Columbia College Chicago Theatre Department faculty member James Sherman‘s 1985 comedy/drama The God of Isaac is receiving a new production by Grippo Stage Company July 8-August 27 at the Piven Theatre in the northern Chicago suburb of Evanston. Sherman, a former Second City cast member, teaches playwriting and improvisation at the Columbia College Theatre Department. The production team for The God of Isaac includes assistant stage manager Hannah Siglin, a student in the Columbia College Chicago Theatre Department’s BFA Program in Theatre Directing.

The play, a hit in its 1985 premiere at Chicago’s Victory Gardens Theatre, is Sherman’s semi-autobiographical account of a young American Jew searching for his Jewish identity in the wake of a threatened neo-Nazi march in the Chicago suburb of Skokie in 1977. The new production is helmed by Dennis Začek, who directed the play’s world premiere at Victory Gardens, the beginning of a decades-long collaboration between Sherman and Začek.

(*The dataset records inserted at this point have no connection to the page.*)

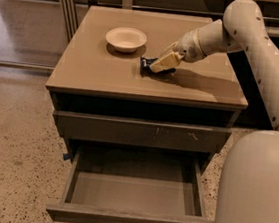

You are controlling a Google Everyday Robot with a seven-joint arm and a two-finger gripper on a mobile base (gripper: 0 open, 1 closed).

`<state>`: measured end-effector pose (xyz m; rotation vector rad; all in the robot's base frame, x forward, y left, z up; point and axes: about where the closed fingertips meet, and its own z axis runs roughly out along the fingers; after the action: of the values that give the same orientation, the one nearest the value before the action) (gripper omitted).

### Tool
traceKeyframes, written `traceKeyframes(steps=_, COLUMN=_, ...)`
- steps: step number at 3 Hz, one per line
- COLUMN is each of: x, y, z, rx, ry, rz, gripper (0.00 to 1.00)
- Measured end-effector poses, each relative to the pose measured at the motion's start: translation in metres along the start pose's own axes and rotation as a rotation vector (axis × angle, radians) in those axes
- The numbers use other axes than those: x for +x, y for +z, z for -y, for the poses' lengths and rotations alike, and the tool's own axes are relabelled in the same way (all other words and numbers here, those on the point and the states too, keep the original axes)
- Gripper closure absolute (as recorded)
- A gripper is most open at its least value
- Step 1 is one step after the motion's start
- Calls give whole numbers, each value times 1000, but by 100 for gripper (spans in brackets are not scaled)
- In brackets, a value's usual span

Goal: Place rxbar blueberry into middle drawer

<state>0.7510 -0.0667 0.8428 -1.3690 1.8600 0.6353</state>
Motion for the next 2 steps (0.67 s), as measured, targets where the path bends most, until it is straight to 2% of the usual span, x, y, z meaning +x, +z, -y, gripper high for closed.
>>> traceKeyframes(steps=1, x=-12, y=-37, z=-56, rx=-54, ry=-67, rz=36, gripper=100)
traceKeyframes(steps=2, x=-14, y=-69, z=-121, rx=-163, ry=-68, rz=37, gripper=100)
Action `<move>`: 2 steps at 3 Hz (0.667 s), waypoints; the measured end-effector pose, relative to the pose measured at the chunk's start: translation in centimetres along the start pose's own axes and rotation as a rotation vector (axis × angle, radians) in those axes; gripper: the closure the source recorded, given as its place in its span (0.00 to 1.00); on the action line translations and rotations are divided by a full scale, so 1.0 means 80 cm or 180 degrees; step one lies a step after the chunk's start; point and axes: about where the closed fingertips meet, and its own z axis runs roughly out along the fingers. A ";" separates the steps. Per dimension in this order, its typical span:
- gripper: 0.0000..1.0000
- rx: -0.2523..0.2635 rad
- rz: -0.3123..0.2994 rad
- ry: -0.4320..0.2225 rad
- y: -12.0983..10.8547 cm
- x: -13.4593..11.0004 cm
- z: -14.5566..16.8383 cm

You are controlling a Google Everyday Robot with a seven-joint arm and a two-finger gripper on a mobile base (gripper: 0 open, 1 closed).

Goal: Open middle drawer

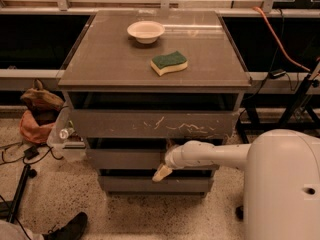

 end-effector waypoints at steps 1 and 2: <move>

Coincidentally, a production of Sherman’s 1991 Off-Broadway hit Beau Jest plays its final performance at Vienna’s English Theatre in Austria, continental Europe’s oldest and most distinguished English-language theatre, on July 8, the same day The God of Isaac begins performances at Piven Theatre.

The God of Isaac focuses on Isaac Adams, a second-generation American Jew, as he learns of plans for a neo-Nazi group to stage a demonstration in Skokie — a real-life 1977 event that inspired the play. Wondering what, if anything, his involvement should be, Isaac ultimately comes to terms with his heritage, his mother, and himself. The God of Isaac has enjoyed productions worldwide.

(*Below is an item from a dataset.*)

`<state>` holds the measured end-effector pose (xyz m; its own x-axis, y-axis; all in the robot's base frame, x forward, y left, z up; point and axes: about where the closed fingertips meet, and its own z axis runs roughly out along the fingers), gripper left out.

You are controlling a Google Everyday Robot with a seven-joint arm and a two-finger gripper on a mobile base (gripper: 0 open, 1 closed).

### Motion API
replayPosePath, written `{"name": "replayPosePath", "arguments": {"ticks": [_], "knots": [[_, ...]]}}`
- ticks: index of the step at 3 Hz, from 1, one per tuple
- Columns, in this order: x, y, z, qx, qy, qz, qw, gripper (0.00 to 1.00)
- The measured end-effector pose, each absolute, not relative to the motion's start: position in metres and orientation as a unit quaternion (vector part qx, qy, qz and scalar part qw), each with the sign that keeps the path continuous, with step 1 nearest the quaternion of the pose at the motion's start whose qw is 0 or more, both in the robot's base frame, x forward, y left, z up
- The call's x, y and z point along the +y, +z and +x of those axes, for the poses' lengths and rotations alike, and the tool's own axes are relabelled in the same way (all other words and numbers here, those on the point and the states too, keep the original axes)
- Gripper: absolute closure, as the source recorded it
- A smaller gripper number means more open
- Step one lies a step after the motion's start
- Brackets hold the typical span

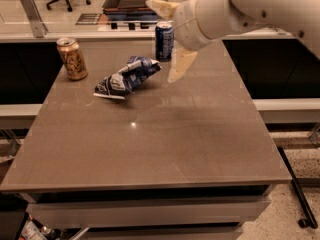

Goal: Move blue chip bag near orange can

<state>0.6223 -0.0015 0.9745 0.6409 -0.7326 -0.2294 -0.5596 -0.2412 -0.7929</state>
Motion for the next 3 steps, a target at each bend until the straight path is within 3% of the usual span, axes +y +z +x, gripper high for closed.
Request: {"name": "replayPosePath", "arguments": {"ticks": [2, 3], "knots": [[-0.083, 0.997, 0.621, 0.477, -0.167, -0.707, 0.495, 0.00], [-0.087, 1.001, 0.624, 0.478, -0.177, -0.700, 0.501, 0.00]]}}
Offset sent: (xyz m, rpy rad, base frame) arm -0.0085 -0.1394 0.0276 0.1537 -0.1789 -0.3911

“When I opened the play in 1985, the idea of a neo-Nazi group marching in Skokie was deeply disturbing, particularly since the community was heavily populated with Holocaust survivors at the time,” comments Sherman. “I never imagined that 30 years later the questions raised in the play would suddenly feel so resonant and topical, with white supremacist and neo-Nazi groups once again making news headlines nationwide.”